Figure 3. Wide band spectrograms of the vowels of American English in a /b__d/ context. rollover icon
Top row, left to right: [i, ɪ, eɪ, ɛ, æ]. Bottom row, left to right: [ɑ, ɔ, o, ʊ, u].

There are a variety of studies showing various acoustic correlates of vowel quality, among them formant frequency, formant movement, and vowel duration. Formant frequency (and movement) are probably the most important. So we can plot vowels in an F1xF2 vowel space, where F1 corresponds (inversely) to height, and F2 corresponds (inversely) to backness and we'll end up with something like the standard 'articulatory' vowel space.

Note that some of the vowels in Figure 3 ([eɪ] and [ʊ] especially) show more movement during the vowel (beyond just the transitions). Whether that makes them diphthongs (or should be represented like diphthongs) I'll leave for somebody else to argue. But before we get too far, what would you imagine an [aɪ] or [aɪ] diphthong would look like?

It's worth pointing out now that all the formants show consonant transitions at the edges. Remember that the frequency of any given formant has to do with the size and shape of the vocal tract—as the vocal tract changes shape, so do the formants change frequency. So the way the formants move into and out of consonant closures and vowel 'targets', is an important source of information about how the articulators are moving.
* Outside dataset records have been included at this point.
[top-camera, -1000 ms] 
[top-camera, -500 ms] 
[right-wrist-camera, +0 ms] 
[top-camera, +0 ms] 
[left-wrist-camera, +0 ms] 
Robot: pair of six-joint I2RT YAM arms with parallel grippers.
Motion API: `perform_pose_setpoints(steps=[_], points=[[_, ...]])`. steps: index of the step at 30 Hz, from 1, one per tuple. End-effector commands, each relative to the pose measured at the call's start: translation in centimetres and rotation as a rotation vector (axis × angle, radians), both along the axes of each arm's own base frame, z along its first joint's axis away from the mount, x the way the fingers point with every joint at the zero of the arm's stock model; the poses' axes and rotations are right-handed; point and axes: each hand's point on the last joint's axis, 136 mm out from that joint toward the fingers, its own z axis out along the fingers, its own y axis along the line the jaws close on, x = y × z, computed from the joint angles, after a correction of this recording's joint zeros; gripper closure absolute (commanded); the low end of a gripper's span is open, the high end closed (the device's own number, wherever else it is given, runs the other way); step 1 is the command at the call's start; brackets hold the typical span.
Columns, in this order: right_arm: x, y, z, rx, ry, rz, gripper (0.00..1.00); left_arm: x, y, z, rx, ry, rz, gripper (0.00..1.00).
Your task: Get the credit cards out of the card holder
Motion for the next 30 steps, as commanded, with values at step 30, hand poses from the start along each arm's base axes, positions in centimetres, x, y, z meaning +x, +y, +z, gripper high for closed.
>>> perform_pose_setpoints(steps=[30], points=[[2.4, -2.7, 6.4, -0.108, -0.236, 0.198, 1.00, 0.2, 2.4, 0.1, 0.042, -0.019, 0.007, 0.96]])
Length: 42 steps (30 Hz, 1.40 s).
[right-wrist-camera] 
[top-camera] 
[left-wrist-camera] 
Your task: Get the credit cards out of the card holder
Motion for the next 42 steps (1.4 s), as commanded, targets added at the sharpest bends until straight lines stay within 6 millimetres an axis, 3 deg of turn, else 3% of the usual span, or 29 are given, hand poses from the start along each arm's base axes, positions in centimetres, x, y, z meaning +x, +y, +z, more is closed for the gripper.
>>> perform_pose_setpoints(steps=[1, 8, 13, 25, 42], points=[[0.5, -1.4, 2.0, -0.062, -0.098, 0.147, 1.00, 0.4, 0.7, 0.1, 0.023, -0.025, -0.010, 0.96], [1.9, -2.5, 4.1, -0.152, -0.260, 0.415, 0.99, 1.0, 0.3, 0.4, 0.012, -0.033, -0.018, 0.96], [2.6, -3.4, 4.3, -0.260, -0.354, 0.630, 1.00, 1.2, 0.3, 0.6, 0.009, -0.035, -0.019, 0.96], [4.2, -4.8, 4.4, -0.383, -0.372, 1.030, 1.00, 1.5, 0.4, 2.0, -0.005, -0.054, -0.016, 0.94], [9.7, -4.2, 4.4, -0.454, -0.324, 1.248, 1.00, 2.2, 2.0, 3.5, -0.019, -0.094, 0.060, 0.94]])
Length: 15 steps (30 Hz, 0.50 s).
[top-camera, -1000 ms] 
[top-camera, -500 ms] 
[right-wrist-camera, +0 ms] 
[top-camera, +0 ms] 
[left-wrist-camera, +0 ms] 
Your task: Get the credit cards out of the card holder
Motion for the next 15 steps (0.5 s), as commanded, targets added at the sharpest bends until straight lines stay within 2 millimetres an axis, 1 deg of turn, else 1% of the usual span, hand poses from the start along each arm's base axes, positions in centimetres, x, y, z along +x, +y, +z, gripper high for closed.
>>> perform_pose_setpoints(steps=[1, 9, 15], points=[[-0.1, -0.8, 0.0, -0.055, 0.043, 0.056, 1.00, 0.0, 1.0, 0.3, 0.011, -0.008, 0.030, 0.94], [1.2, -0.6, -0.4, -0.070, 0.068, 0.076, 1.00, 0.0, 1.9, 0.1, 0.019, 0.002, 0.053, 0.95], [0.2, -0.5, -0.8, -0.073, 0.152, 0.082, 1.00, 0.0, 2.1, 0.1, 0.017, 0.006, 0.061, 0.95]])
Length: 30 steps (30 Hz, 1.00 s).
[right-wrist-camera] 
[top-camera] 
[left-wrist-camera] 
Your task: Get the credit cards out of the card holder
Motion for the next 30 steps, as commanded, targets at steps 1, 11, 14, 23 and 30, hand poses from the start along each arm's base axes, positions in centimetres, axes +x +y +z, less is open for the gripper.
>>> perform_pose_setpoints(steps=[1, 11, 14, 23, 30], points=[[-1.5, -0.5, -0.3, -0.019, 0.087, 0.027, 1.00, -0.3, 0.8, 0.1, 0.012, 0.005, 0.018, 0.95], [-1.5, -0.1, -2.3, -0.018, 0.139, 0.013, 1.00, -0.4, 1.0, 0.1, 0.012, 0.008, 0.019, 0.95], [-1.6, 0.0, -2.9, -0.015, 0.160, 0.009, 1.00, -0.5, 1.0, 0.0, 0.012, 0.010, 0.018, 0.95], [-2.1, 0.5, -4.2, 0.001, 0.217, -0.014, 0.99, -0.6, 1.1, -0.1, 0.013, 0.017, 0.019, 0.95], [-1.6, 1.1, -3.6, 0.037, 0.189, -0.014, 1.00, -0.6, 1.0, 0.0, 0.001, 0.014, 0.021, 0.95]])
Manner (and place) of articulation

Plosives (oral stops) involve a total occlusion of the vocal tract, and thus a 'complete' filter, i.e. no resonances being contributed by the vocal tract. The result a period of silence in the spectrogram, known as a 'gap'. A voiced plosive may have a low-frequency voicing bar of striations, usually thought of as the sound of voicing being transmitted through the flesh of the vocal tract. However, due to passive devoicing, it may not. And due to perseverative voicing even a 'voiceless' plosive may show some vibration as the pressures equalize and before the vocal folds fully separate. But let's not get lost in too many details.

Generally we can think about the English plosives as occurring at three places of articulation—at the lips, behind the incisors, and at the velum (with some room to play around each). The bilabial plosives, [p] and [b] are articulated with the lower lip pressed against the upper lip. The coronal plosives [t,d] are made with the tongue blade pressing against the alveolar ridge (or thereabouts). [k] and [g] are described as 'dorsal' (meaning 'articulated with the tongue body') and 'velar' (meaning 'articulated against or toward the velum'), depending on your point of view. (I tend to use the 'dorsal' and 'velar' interchangeably, which is very bad. I use 'coronal' because it's more accurate than 'alveolar', in the sense that everybody uses their tongue blade (if not the apex) for [t,d], but not everybody uses only their alveolar ridge.)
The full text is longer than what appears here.